Há uma lacuna legislativa neste ponto, tendo em vista que o Código de Processo Civil em vigência dispõe no parágrafo único do art. 434 que "quando o documento consistir em reprodução cinematográfica ou fonográfica, a parte deverá trazê-lo nos termos do caput, mas sua exposição será realizada em audiência, intimando-se previamente as partes.".
Esta previsão nos remete ao acautelamento da mídia física, isto é, por meio de CD's, DVD's ou pen drive, os quais, de fato, são entregues em Juízo e não perpetuam a guarda da prova com a parte que a produziu.
Porém, com o advento dos processos virtuais, a prática do acautelamento físico teve uma diminuição significativa de uso pela facilidade e dispensa de locomoção promovidas pela disponibilização de um hiperlink ou Qr code na petição. Muitos juízos, inclusive, estimulam essa prática, orientando os advogados a hospedarem a prova em nuvens digitais, disponibilizando apenas o caminho na petição.
Tais circunstâncias promoveram o debate junto ao Conselho Nacional de Justiça, que publicou a Resolução 408 em 20/08/2021 com o intuito de estabelecer diretrizes ao Poder Judiciário quanto ao recebimento, armazenamento e acesso a documentos digitais relativos aos autos de processos administrativos e judiciais. Os principais pontos são:
Criação de repositório, sob a responsabilidade dos órgãos do poder judiciário, para gestão de documentos e mídias digitais;
Se a mídia não puder ser anexada, deve ser acautelada em local seguro da secretaria/cartório e armazenada em mídia externa fornecida pelo tribunal;
A mídia que não estiver referenciada nos autos será considerada não integrante; e
Reforço das penalidades criminal, civil e administrativa de quem desfigurar ou destruir documentos de valor permanente ou de interesse público.

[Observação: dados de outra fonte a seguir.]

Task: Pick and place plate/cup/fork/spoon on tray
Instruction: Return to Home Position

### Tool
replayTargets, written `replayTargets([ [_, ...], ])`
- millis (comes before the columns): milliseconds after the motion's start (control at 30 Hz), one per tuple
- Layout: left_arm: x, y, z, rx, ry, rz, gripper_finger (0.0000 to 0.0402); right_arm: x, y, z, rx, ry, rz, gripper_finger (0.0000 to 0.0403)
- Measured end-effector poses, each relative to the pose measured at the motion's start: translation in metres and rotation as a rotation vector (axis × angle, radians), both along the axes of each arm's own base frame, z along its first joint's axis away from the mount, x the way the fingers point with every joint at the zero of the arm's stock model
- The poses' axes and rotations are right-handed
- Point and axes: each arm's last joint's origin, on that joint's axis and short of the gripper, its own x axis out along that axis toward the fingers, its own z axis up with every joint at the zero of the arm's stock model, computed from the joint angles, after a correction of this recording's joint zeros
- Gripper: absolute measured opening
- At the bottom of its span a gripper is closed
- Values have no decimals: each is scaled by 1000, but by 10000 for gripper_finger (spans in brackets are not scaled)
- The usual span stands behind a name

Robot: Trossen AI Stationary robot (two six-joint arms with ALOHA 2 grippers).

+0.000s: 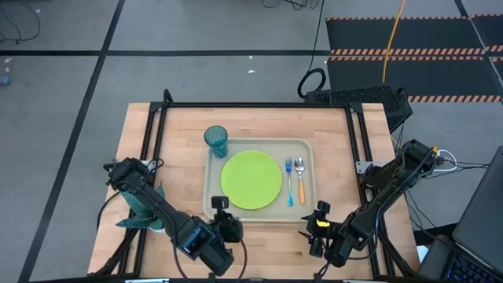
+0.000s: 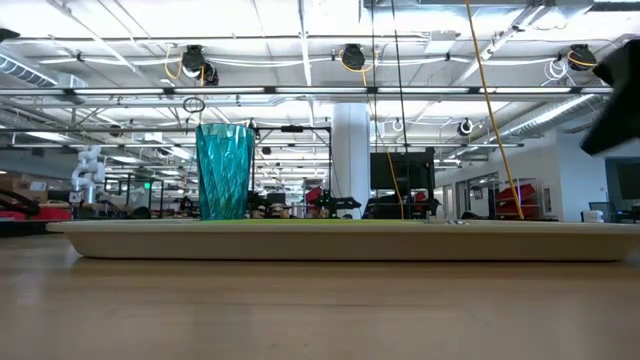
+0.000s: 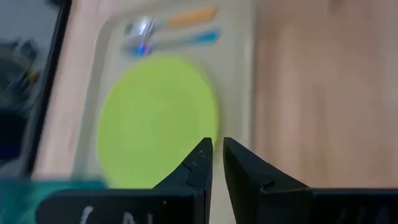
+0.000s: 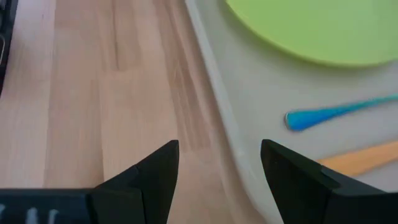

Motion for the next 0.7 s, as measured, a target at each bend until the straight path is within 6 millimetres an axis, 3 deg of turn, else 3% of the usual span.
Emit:
replayTargets([
  [133,3,-2,26,-80,-130,-94,42,4,2,10,-31,-85,35,219],
  [233,-6,9,55,-115,-217,-121,42,6,4,23,-47,-170,84,219],
  [500,-56,46,126,-105,-406,-109,42,7,2,63,-115,-348,214,219],
  [600,-74,53,130,-46,-438,-103,42,4,-3,73,-193,-379,213,219],
  [700,-94,67,115,4,-465,-29,42,3,-10,83,-236,-408,193,219],
])
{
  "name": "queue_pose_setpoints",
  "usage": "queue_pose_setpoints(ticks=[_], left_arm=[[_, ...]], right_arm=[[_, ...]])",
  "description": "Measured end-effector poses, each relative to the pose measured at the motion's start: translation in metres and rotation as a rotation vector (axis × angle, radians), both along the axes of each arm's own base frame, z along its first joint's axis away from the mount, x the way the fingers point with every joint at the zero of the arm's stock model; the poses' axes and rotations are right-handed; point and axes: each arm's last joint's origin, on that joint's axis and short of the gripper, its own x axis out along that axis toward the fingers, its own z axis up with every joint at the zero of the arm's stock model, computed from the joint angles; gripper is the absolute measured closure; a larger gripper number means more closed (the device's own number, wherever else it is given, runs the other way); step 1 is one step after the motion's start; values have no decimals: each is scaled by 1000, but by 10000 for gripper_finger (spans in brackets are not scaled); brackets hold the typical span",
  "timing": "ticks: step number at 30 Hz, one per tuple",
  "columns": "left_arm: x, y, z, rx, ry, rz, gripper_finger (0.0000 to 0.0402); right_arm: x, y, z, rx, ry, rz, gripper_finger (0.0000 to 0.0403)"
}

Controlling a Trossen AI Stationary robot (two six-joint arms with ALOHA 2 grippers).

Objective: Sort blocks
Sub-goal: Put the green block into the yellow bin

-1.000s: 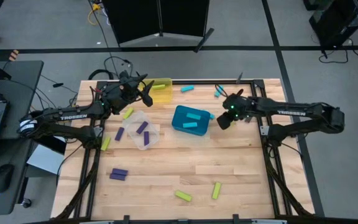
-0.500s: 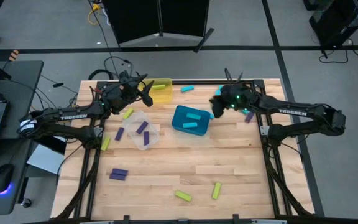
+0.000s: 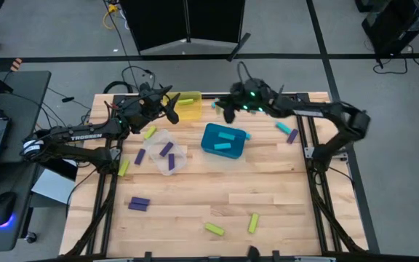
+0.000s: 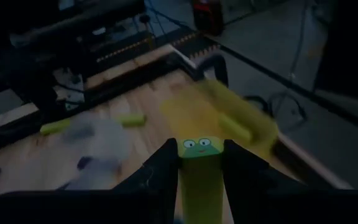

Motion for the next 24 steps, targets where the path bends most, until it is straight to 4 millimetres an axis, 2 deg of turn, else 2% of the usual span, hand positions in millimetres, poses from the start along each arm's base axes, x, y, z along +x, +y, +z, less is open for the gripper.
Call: queue_pose_setpoints(ticks=[3,6,14,19,24], left_arm=[[0,0,0,0,0,0,188],[-1,0,1,2,-8,15,188],[-4,-1,9,45,-47,33,188],[-4,0,7,36,-28,37,188],[-4,0,6,29,-22,37,188]], right_arm=[[22,-21,4,-16,-1,23,290],[43,-38,-1,-3,6,70,294],[93,-66,-20,33,-11,157,291],[113,-81,-34,63,-5,147,286],[123,-89,-42,86,-1,143,264]])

O fato é: em nenhum momento na resolução há sequer a previsão hipotética de que a prova audiovisual possa estar em qualquer lugar senão sob a guarda direta do poder Judiciário, o que coloca em xeque a prática cada vez mais comum de hospedar esse tipo de prova em serviços de terceiros.

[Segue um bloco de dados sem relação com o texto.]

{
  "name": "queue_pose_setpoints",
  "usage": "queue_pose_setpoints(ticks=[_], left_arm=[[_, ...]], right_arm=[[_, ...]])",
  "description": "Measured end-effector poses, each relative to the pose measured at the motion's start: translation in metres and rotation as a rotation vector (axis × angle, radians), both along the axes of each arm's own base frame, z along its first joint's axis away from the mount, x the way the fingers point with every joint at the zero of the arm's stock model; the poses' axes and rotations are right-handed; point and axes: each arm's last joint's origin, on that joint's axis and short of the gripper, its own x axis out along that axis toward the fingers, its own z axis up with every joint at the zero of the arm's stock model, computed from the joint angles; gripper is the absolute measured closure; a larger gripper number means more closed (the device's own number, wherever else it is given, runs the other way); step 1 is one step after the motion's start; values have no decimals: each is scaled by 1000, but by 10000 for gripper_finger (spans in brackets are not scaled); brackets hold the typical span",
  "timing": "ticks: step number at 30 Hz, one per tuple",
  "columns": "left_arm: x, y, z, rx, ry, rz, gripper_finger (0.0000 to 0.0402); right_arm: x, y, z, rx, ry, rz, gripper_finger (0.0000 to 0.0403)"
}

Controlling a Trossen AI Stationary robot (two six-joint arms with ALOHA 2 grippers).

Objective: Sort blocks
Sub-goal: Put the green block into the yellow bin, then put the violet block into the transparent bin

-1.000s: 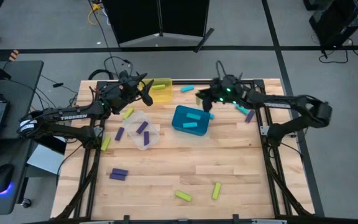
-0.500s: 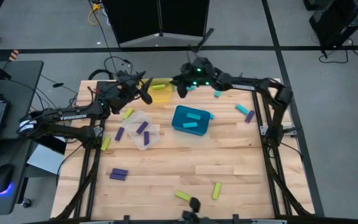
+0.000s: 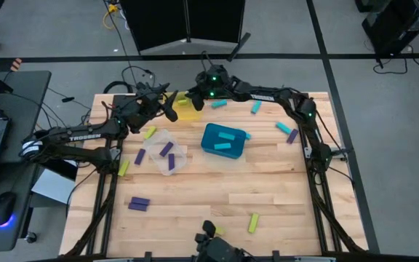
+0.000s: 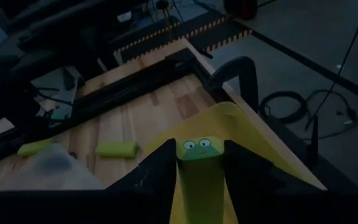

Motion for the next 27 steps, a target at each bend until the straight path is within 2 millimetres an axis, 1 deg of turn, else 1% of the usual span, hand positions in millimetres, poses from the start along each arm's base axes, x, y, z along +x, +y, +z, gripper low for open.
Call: queue_pose_setpoints(ticks=[8,12,14,18,21,24,27], left_arm=[[0,0,0,-9,-8,8,188],[-2,-1,-2,-31,14,6,188],[-7,-3,0,-42,37,6,188],[-24,-11,9,-70,98,4,188],[-40,-18,19,-96,108,3,188],[-48,-22,23,-160,127,5,188],[-48,-24,18,-256,197,-56,188]], right_arm=[[-1,-1,3,-4,-9,10,206],[-5,3,17,-27,-21,53,193],[-9,7,24,-45,13,88,191],[-24,16,37,-100,127,108,192],[-39,23,42,-148,147,77,193],[-55,31,46,-201,91,-3,193],[-77,42,47,-226,-33,-87,195]])
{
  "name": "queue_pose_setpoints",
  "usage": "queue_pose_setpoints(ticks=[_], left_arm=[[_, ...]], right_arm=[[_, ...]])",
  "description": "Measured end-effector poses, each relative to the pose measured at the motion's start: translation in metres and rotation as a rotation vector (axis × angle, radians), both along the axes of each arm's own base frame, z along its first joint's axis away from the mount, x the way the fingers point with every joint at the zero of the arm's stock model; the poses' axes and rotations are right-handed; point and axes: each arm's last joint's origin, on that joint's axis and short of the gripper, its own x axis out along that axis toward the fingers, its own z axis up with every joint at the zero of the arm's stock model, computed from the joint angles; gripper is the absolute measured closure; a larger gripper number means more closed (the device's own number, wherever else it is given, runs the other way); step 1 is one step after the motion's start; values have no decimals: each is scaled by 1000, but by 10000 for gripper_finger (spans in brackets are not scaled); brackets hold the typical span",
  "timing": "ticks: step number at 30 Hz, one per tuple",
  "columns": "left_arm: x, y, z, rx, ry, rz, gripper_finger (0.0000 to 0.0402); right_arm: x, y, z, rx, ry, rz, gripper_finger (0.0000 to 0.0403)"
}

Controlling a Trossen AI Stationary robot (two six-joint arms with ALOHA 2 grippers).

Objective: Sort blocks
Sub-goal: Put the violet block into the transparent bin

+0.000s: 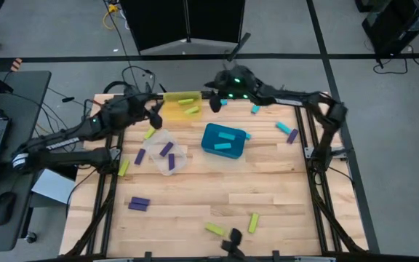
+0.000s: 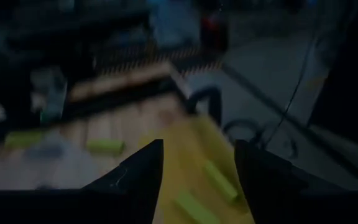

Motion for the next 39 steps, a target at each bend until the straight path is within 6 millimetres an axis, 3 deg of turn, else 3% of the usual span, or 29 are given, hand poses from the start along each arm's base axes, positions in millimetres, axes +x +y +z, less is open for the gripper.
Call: queue_pose_setpoints(ticks=[8,17,21,25,29,32,39], left_arm=[[14,-22,-13,-261,175,-343,188],[20,-86,4,-436,266,-726,188],[16,-105,-7,-611,432,-581,188],[2,-112,-25,-804,580,-206,188],[-15,-113,-36,-888,642,147,188],[-16,-119,-41,-909,718,125,188],[2,-151,-70,-902,966,-263,188]], right_arm=[[-57,40,-15,9,-173,-80,211],[-89,71,-19,-9,-187,-88,215],[-90,80,-14,-34,-200,-59,216],[-86,89,-11,-67,-214,-20,216],[-82,96,-11,-84,-219,11,218],[-79,101,-11,-91,-216,31,218],[-77,106,-11,-96,-213,51,218]])
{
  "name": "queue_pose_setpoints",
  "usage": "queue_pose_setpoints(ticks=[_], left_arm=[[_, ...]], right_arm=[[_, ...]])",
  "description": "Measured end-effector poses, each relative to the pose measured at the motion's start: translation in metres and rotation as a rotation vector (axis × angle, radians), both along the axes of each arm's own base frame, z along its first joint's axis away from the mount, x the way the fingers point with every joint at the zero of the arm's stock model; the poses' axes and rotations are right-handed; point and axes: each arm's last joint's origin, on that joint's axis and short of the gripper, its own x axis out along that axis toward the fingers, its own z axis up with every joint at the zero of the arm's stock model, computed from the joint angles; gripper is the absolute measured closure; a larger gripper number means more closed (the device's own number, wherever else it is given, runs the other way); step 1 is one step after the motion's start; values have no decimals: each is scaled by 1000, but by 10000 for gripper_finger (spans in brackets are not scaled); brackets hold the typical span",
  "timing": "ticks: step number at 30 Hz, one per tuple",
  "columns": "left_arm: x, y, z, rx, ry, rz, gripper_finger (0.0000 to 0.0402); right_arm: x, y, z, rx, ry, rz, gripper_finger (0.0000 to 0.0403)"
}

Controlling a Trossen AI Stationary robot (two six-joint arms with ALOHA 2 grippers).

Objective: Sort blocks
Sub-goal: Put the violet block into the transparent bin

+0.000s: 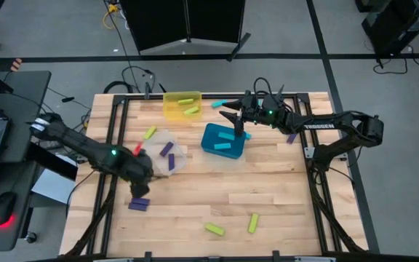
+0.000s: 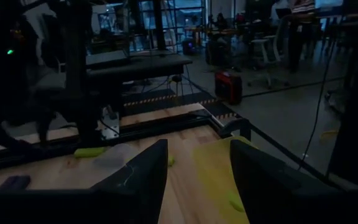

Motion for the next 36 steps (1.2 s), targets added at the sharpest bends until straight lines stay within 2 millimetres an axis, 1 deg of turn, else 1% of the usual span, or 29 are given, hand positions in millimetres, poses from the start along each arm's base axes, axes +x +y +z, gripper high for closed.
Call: queue_pose_setpoints(ticks=[4,7,11,15,18,22,26,34,36], left_arm=[[12,-26,-18,-6,-17,-165,188],[15,-45,-33,-4,22,-242,188],[13,-63,-49,30,84,-286,188],[12,-76,-57,56,68,-320,188],[9,-78,-60,88,63,-327,188],[4,-74,-70,104,81,-308,188],[4,-75,-79,49,41,-309,188],[3,-73,-81,62,42,-313,188],[1,-71,-83,88,57,-313,188]], right_arm=[[0,0,0,-8,1,-16,219],[0,-1,0,-18,1,-21,219],[0,-1,1,-22,-2,-25,219],[0,-1,1,-21,-2,-27,219],[0,-1,1,-21,-2,-27,219],[0,-1,1,-18,-2,-26,219],[1,1,1,-11,-5,-22,219],[1,1,1,-10,-5,-21,219],[1,1,1,-10,-4,-21,219]])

O que acontece se, em algum momento do trâmite processual, ao longo dos seus incontáveis anos infelizmente, diga-se, a pasta virtual vier a ser alterada ou mesmo perdida? Pior, e se houver troca de advogados o que inclusive pode acontecer de maneira não tão amigável , o antigo patrono continuará responsável pela guarda da prova? E os possíveis incidentes de falsidade que podem ser suscitados, atrasando ainda mais o processo e prejudicando a parte?

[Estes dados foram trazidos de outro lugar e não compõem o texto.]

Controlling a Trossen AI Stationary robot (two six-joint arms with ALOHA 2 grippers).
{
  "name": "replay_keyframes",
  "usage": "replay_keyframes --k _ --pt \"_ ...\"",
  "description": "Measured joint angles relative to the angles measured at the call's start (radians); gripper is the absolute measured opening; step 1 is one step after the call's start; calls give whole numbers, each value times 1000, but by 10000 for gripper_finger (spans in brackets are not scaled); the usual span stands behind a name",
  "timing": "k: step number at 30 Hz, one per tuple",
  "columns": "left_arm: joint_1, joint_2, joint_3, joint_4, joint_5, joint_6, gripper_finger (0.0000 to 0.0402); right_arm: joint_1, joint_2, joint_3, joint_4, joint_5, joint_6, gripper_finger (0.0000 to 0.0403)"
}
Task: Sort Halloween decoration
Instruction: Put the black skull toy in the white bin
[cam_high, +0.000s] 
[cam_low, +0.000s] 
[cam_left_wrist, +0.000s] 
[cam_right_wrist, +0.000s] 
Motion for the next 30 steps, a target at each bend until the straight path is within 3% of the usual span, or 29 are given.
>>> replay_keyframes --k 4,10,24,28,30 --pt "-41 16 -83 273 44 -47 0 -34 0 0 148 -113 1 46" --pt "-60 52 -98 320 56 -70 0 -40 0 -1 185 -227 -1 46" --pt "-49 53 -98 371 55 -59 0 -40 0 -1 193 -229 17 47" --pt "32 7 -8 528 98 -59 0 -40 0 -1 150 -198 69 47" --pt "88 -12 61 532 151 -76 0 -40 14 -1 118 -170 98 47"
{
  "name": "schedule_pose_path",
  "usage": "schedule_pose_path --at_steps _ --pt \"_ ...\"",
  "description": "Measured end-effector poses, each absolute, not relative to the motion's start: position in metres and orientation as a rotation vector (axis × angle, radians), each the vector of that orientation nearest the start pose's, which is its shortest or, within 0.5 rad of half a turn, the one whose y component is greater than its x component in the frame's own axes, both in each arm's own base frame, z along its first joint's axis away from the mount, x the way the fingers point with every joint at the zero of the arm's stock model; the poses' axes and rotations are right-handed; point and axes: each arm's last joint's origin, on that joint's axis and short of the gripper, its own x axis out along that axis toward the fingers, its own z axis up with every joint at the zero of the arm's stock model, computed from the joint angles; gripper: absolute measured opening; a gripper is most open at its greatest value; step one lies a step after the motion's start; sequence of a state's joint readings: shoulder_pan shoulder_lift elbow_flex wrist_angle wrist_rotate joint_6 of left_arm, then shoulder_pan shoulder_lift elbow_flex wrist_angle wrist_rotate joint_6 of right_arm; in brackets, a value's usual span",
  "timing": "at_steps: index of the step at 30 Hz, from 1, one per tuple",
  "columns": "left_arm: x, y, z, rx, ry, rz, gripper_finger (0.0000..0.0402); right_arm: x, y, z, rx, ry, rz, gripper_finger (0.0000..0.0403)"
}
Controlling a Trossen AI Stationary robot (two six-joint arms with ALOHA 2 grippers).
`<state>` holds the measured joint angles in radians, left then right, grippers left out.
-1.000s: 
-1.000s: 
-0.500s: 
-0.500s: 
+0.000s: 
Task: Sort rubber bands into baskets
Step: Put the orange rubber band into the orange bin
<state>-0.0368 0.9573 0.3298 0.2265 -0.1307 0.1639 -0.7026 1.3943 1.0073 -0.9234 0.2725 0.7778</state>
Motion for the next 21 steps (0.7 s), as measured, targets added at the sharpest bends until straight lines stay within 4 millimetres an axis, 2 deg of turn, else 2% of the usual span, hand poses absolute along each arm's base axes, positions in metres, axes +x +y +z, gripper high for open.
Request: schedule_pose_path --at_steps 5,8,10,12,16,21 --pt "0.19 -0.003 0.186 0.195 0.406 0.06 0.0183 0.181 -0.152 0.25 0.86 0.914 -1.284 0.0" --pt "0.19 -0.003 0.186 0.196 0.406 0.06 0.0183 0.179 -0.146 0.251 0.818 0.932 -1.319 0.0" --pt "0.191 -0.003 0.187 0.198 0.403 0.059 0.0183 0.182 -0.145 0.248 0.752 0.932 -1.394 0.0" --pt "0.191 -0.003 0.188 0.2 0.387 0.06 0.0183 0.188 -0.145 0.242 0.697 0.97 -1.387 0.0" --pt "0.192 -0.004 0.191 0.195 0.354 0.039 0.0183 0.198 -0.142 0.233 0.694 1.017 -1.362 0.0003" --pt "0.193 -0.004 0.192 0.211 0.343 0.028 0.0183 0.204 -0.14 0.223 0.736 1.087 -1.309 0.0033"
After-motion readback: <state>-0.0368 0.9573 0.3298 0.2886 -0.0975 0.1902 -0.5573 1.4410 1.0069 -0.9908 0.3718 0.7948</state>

Estamos diante de um desafio proporcional ao avanço tecnológico em detrimento da legislação vigente e, portanto, deve ser amplamente discutido pela comunidade jurídica para que a implantação de tais diretrizes sejam eficazes.
Na prática, são poucos os sistemas que admitem o upload de mídias audiovisuais, com restrições de tamanho ou formatos.
Nossa recomendação, como especialistas em documentos jurídicos, ainda é o acautelamento da mídia física como uma forma segura de armazenamento da prova, o que deverá ser certificado pela secretaria ou cartório do Juízo. Isso, claro, se o sistema não permitir a sua anexação. Em caso de negativa, é importante que o advogado peticione fundamentando a necessidade de transferir a guarda da prova ao juízo, com base nas legislações aqui mencionadas.
Aí sim, agora com a mídia acautelada, não há problema em, de forma concomitante, hospedar os arquivos em nuvem, referenciando trechos estratégicos na petição com uso de hiperlinks.
No tocante ao Qr Code, contudo, a magistratura é resistente ao seu uso em petições por diversos motivos que envolvem a experiência do usuário e a segurança da informação, sendo um elemento visual desaconselhado, em especial quando tratamos de acesso ao meio de prova.
A necessidade de adequação dos sistemas judiciais ao processo virtual e à nova dinâmica da advocacia é latente e, enquanto não ocorre por completo, a recomendação é de cautela: converse com a secretaria do juízo para saber o meio por eles indicado para segurança da prova e não seja o responsável pela sua guarda em nenhuma hipótese.